Encore une autre option
     La dernière piste marque un virage à 180 degrés, puisqu'elle suppose la privatisation pure et simple d'Areva. De quoi faire réagir fortement les associations anti-nucléaires et écologistes à l'approche du Grenelle de l'environnement. Elle repose en premier lieu sur une fusion Areva-Alstom qui permettrait à Bouygues d'occuper une place de tout premier plan dans le nouvel ensemble. Dans la foulée, elle suppose aussi la sortie de Siemens, remplacé par Mitsubishi. A l'arrivée, le nouveau groupe serait présent sur tous les maillons de la chaîne nucléaire, de la production d'uranium au recyclage du combustible, sans oublier la construction de réacteurs.
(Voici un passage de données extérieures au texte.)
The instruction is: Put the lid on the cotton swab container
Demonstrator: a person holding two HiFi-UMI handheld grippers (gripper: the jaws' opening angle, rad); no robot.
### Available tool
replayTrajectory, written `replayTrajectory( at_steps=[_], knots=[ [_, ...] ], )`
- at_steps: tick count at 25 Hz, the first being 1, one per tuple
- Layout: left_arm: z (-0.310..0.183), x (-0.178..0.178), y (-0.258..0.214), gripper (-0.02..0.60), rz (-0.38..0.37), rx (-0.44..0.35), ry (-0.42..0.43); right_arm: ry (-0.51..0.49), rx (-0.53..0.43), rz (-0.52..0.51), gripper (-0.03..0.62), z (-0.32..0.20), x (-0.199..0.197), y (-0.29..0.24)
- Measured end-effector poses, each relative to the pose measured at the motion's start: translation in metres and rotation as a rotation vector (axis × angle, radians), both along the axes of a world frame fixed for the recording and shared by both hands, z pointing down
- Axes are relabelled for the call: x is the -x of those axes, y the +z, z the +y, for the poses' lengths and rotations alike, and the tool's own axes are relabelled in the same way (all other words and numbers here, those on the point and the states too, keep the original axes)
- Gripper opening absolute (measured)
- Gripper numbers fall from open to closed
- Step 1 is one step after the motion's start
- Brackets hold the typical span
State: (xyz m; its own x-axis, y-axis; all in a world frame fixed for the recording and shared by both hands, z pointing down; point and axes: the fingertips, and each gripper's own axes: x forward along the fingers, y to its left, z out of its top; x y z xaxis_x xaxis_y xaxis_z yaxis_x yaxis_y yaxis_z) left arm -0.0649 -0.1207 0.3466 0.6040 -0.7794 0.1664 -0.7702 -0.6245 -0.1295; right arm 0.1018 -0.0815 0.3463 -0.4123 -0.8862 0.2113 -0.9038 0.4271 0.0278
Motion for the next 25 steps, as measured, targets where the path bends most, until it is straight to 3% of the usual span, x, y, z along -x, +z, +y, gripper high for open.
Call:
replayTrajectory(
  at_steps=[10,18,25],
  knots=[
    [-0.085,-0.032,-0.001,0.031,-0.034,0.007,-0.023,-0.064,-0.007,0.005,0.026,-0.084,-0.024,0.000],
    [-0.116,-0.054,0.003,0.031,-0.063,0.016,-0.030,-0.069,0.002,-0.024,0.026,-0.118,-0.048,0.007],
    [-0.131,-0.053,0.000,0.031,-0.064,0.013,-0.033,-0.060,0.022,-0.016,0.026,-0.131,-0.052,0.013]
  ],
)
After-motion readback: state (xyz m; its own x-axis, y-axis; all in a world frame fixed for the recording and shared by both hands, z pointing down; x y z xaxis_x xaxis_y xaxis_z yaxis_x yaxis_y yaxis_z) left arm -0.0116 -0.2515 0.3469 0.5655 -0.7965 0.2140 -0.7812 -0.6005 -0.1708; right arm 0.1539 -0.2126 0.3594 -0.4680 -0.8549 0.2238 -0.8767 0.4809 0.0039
Il serait aussi un acteur majeur dans les infrastructures de transport. Une omniprésence qui ne manquerait pas de faire grincer des dents chez ses concurrents, qu'ils soient opérateurs dans l'énergie ou le ferroviaire. Siemens, en particulier, a tout lieu de s'inquiéter d'un tel schéma, qui aurait toutes les chances, après le feuilleton Airbus, d'envenimer à nouveau les relations franco-allemandes.
     Certains envisagent encore une autre option. Cette dernière consisterait à rapprocher au sein d'un même ensemble Areva, Alstom et Eramet. Un tel groupe pèserait au bas mot quelque 50 milliards € en Bourse. En amont de la filière, il donnerait naissance à un nouveau poids lourd du secteur minier, associant l'uranium d'Areva et le nickel d'Eramet. En aval, il donnerait au groupe une plus grande force de frappe dans la construction de centrales, tant nucléaires que conventionnelles.